■ **Work required**
Could you please repeat the data below word for word?

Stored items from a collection
╭──

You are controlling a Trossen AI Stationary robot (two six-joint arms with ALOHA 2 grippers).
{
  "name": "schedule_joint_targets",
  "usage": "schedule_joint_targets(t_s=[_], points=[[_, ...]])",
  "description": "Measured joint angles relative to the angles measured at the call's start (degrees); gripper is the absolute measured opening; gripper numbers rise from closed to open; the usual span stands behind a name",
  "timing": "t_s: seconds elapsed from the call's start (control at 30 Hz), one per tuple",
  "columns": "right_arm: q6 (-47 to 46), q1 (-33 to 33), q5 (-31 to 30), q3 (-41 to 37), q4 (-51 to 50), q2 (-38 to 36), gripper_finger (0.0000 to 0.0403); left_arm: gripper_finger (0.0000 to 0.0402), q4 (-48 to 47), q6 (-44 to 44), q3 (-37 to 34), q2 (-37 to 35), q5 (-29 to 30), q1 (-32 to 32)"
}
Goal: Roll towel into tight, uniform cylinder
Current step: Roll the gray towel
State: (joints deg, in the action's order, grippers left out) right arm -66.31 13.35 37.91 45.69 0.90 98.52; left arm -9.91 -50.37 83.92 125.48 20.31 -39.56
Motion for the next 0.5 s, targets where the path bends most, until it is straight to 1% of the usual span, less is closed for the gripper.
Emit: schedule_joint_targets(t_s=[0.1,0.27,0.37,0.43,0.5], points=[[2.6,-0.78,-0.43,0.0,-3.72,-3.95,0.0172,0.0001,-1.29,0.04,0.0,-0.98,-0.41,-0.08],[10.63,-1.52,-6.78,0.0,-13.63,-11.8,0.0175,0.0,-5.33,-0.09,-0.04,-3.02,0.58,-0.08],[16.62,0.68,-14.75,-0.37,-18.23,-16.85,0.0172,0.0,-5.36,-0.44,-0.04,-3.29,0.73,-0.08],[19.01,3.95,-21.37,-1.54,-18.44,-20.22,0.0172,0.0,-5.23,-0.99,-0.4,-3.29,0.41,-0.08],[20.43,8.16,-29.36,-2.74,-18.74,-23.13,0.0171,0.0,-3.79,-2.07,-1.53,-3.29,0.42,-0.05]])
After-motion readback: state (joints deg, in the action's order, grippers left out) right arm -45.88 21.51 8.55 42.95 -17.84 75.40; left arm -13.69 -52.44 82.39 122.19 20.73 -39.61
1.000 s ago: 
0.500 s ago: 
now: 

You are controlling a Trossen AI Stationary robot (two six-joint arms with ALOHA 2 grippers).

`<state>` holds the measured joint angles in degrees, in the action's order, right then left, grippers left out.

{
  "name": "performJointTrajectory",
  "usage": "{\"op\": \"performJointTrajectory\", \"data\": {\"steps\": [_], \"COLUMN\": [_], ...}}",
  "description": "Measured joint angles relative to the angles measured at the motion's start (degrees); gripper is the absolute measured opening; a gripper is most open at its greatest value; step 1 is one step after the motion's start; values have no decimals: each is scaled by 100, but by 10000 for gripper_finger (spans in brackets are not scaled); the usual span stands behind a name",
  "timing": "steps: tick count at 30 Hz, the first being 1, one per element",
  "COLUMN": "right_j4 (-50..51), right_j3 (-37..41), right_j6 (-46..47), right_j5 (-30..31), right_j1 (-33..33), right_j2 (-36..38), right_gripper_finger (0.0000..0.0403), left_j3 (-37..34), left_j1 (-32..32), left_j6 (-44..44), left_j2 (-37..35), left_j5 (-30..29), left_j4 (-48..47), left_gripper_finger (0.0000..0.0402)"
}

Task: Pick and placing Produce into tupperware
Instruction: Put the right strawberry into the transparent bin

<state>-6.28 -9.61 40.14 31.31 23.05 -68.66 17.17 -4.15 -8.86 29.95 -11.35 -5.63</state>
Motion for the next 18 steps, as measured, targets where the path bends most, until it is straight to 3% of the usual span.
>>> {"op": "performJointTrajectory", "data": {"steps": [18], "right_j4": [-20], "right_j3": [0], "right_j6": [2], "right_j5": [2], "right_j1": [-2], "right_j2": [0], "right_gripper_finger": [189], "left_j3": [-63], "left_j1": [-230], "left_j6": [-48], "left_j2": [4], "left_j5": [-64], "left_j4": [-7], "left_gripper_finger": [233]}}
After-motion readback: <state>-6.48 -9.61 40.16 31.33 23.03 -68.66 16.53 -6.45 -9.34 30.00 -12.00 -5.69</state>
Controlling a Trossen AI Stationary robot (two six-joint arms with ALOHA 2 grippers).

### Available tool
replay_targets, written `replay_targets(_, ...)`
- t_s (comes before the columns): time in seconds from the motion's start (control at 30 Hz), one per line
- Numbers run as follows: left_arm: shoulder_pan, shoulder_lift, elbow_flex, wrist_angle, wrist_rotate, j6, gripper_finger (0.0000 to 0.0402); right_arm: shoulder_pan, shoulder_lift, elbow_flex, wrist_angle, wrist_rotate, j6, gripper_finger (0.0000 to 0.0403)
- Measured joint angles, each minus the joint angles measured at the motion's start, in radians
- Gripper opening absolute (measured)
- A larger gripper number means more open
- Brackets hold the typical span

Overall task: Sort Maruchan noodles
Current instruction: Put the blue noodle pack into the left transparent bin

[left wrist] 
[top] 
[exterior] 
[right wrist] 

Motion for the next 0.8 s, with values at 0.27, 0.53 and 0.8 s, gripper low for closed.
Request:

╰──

■ **Solution to the problem**
You are controlling a Trossen AI Stationary robot (two six-joint arms with ALOHA 2 grippers).
{
  "name": "schedule_joint_targets",
  "usage": "schedule_joint_targets(t_s=[_], points=[[_, ...]])",
  "description": "Measured joint angles relative to the angles measured at the call's start (degrees); gripper is the absolute measured opening; gripper numbers rise from closed to open; the usual span stands behind a name",
  "timing": "t_s: seconds elapsed from the call's start (control at 30 Hz), one per tuple",
  "columns": "right_arm: q6 (-47 to 46), q1 (-33 to 33), q5 (-31 to 30), q3 (-41 to 37), q4 (-51 to 50), q2 (-38 to 36), gripper_finger (0.0000 to 0.0403); left_arm: gripper_finger (0.0000 to 0.0402), q4 (-48 to 47), q6 (-44 to 44), q3 (-37 to 34), q2 (-37 to 35), q5 (-29 to 30), q1 (-32 to 32)"
}
Goal: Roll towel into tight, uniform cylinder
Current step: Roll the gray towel
State: (joints deg, in the action's order, grippers left out) right arm -66.31 13.35 37.91 45.69 0.90 98.52; left arm -9.91 -50.37 83.92 125.48 20.31 -39.56
Motion for the next 0.5 s, targets where the path bends most, until it is straight to 1% of the usual span, less is closed for the gripper.
Emit: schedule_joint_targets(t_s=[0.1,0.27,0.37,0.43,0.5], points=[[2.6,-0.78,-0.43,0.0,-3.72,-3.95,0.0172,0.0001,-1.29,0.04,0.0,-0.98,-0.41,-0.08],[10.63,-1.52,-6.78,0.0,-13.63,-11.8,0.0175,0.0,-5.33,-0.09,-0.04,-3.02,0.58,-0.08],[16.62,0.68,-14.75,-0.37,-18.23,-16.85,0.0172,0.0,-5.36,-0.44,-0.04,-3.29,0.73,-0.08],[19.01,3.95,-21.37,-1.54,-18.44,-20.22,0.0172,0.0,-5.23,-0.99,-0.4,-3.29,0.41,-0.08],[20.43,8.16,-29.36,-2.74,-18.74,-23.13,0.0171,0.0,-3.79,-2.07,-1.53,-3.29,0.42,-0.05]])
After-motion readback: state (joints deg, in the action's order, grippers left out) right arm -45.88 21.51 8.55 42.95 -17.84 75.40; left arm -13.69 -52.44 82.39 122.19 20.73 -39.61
1.000 s ago: 
0.500 s ago: 
now: 

You are controlling a Trossen AI Stationary robot (two six-joint arms with ALOHA 2 grippers).

`<state>` holds the measured joint angles in degrees, in the action's order, right then left, grippers left out.

{
  "name": "performJointTrajectory",
  "usage": "{\"op\": \"performJointTrajectory\", \"data\": {\"steps\": [_], \"COLUMN\": [_], ...}}",
  "description": "Measured joint angles relative to the angles measured at the motion's start (degrees); gripper is the absolute measured opening; a gripper is most open at its greatest value; step 1 is one step after the motion's start; values have no decimals: each is scaled by 100, but by 10000 for gripper_finger (spans in brackets are not scaled); the usual span stands behind a name",
  "timing": "steps: tick count at 30 Hz, the first being 1, one per element",
  "COLUMN": "right_j4 (-50..51), right_j3 (-37..41), right_j6 (-46..47), right_j5 (-30..31), right_j1 (-33..33), right_j2 (-36..38), right_gripper_finger (0.0000..0.0403), left_j3 (-37..34), left_j1 (-32..32), left_j6 (-44..44), left_j2 (-37..35), left_j5 (-30..29), left_j4 (-48..47), left_gripper_finger (0.0000..0.0402)"
}

Task: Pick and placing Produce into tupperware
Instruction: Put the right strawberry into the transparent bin

<state>-6.28 -9.61 40.14 31.31 23.05 -68.66 17.17 -4.15 -8.86 29.95 -11.35 -5.63</state>
Motion for the next 18 steps, as measured, targets where the path bends most, until it is straight to 3% of the usual span.
>>> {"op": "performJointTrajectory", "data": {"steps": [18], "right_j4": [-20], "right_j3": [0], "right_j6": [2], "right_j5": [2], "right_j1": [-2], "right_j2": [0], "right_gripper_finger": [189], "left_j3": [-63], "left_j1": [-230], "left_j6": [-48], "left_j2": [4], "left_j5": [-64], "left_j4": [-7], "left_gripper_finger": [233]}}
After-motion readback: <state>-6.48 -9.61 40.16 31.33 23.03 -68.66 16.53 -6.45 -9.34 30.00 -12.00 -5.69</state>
Controlling a Trossen AI Stationary robot (two six-joint arms with ALOHA 2 grippers).

### Available tool
replay_targets, written `replay_targets(_, ...)`
- t_s (comes before the columns): time in seconds from the motion's start (control at 30 Hz), one per line
- Numbers run as follows: left_arm: shoulder_pan, shoulder_lift, elbow_flex, wrist_angle, wrist_rotate, j6, gripper_finger (0.0000 to 0.0402); right_arm: shoulder_pan, shoulder_lift, elbow_flex, wrist_angle, wrist_rotate, j6, gripper_finger (0.0000 to 0.0403)
- Measured joint angles, each minus the joint angles measured at the motion's start, in radians
- Gripper opening absolute (measured)
- A larger gripper number means more open
- Brackets hold the typical span

Overall task: Sort Maruchan noodles
Current instruction: Put the blue noodle pack into the left transparent bin

[left wrist] 
[top] 
[exterior] 
[right wrist] 

Motion for the next 0.8 s, with values at 0.27, 0.53 and 0.8 s, gripper low for closed.
Request:

Nothing more is needed for this exercise.